THE TASK =
Make an exact copy of the lines starting at the top of the listing below and ending at the line that contains "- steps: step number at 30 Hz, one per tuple", inclusive.

PROVIDED RECORDS =

• • • • • • •

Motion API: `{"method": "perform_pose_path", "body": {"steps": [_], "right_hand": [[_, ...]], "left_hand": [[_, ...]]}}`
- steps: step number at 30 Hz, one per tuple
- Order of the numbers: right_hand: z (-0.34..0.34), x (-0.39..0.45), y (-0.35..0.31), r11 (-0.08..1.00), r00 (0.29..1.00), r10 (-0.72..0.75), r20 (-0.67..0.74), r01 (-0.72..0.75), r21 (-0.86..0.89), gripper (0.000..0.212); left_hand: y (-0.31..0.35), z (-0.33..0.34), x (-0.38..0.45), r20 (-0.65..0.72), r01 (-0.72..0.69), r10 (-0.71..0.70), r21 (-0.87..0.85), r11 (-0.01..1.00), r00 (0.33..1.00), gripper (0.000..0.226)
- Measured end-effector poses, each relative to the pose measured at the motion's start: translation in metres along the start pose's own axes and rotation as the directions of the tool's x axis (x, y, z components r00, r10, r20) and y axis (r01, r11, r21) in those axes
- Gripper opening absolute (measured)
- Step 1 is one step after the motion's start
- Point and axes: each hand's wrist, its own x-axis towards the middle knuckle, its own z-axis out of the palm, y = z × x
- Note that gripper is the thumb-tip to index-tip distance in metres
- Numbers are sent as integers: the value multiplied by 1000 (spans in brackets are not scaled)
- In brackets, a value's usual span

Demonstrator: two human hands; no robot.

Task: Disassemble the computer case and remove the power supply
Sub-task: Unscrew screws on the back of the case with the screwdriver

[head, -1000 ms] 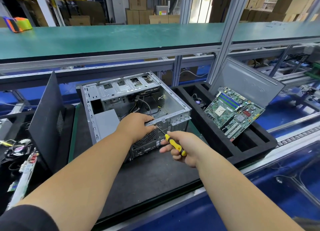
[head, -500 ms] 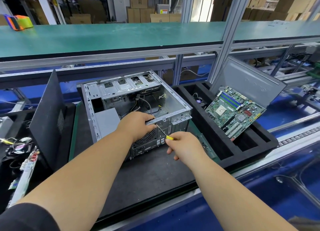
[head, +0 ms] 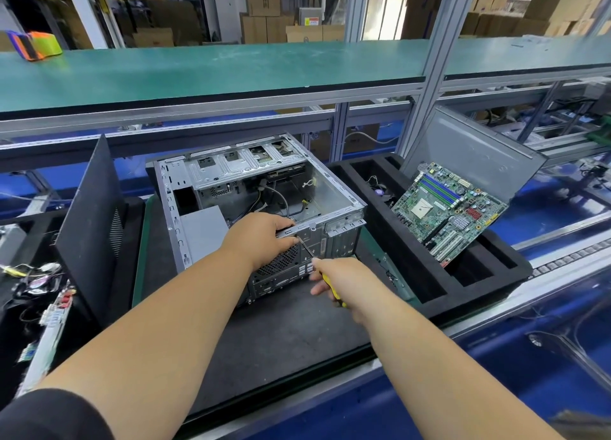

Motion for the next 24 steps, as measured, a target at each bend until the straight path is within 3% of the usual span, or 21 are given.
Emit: {"method": "perform_pose_path", "body": {"steps": [1,3,6,8,10,12,14,16,20,24], "right_hand": [[-2,0,0,976,991,79,104,-98,192,36],[-8,1,2,899,960,122,251,-214,382,37],[-10,1,4,860,937,131,324,-269,433,34],[-6,2,4,881,950,115,292,-233,411,33],[0,3,4,964,981,76,177,-118,240,34],[2,0,2,994,998,-42,39,46,-103,33],[3,-3,3,871,972,-225,-61,173,-460,28],[6,-5,4,707,925,-360,-119,188,-682,21],[17,-5,6,461,856,-493,-155,106,-881,16],[16,-5,3,412,848,-505,-160,74,-908,18]], "left_hand": [[0,0,0,3,-7,7,3,1000,1000,40],[0,-1,1,8,-10,10,-2,1000,1000,39],[0,-1,0,10,-11,11,-4,1000,1000,40],[0,-1,1,16,-11,11,-1,1000,1000,39],[0,-1,1,19,-15,15,1,1000,1000,38],[0,-1,1,18,-16,16,7,1000,1000,39],[0,-1,0,22,-14,14,11,1000,1000,37],[0,-1,0,29,-20,20,9,1000,999,31],[-1,-1,0,31,-29,29,4,1000,999,26],[-2,0,0,23,-28,28,3,1000,999,30]]}}
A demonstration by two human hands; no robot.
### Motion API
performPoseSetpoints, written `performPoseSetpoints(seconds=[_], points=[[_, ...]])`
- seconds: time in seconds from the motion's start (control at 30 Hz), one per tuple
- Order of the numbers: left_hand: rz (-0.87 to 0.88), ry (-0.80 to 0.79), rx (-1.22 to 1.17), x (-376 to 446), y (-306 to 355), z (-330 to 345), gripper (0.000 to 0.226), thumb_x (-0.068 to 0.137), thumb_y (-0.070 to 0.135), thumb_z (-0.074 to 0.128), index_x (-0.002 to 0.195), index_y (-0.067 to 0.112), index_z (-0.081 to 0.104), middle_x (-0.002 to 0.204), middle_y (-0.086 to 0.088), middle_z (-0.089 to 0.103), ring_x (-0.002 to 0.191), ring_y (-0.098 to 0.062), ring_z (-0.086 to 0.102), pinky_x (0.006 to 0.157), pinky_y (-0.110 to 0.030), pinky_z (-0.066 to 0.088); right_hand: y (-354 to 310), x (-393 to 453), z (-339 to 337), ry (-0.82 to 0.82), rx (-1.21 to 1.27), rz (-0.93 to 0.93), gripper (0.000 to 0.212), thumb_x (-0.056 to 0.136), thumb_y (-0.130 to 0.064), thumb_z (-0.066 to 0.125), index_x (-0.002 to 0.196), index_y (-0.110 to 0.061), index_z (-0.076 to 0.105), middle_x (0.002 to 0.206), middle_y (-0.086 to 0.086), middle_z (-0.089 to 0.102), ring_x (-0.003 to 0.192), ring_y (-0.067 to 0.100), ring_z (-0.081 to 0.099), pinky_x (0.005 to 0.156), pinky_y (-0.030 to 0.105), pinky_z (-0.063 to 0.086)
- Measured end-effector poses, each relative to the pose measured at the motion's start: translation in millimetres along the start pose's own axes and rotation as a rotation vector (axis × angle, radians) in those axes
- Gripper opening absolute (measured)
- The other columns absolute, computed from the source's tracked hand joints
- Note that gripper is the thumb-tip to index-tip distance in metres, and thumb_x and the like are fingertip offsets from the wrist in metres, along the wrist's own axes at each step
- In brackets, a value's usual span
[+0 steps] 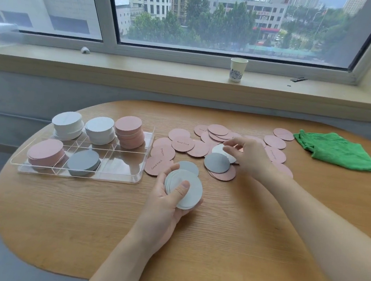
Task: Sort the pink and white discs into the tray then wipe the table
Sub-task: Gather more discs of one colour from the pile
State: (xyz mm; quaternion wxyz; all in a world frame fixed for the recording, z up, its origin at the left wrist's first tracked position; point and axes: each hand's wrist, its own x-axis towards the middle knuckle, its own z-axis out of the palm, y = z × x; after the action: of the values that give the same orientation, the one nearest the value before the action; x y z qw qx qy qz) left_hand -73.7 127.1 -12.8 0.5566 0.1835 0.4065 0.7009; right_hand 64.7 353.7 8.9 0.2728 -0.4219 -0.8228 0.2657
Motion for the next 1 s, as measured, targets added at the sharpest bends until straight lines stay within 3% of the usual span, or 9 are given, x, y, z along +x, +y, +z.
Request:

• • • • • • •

EXERCISE RESULT =
Motion API: `{"method": "perform_pose_path", "body": {"steps": [_], "right_hand": [[_, ...]], "left_hand": [[_, ...]]}}`
- steps: step number at 30 Hz, one per tuple

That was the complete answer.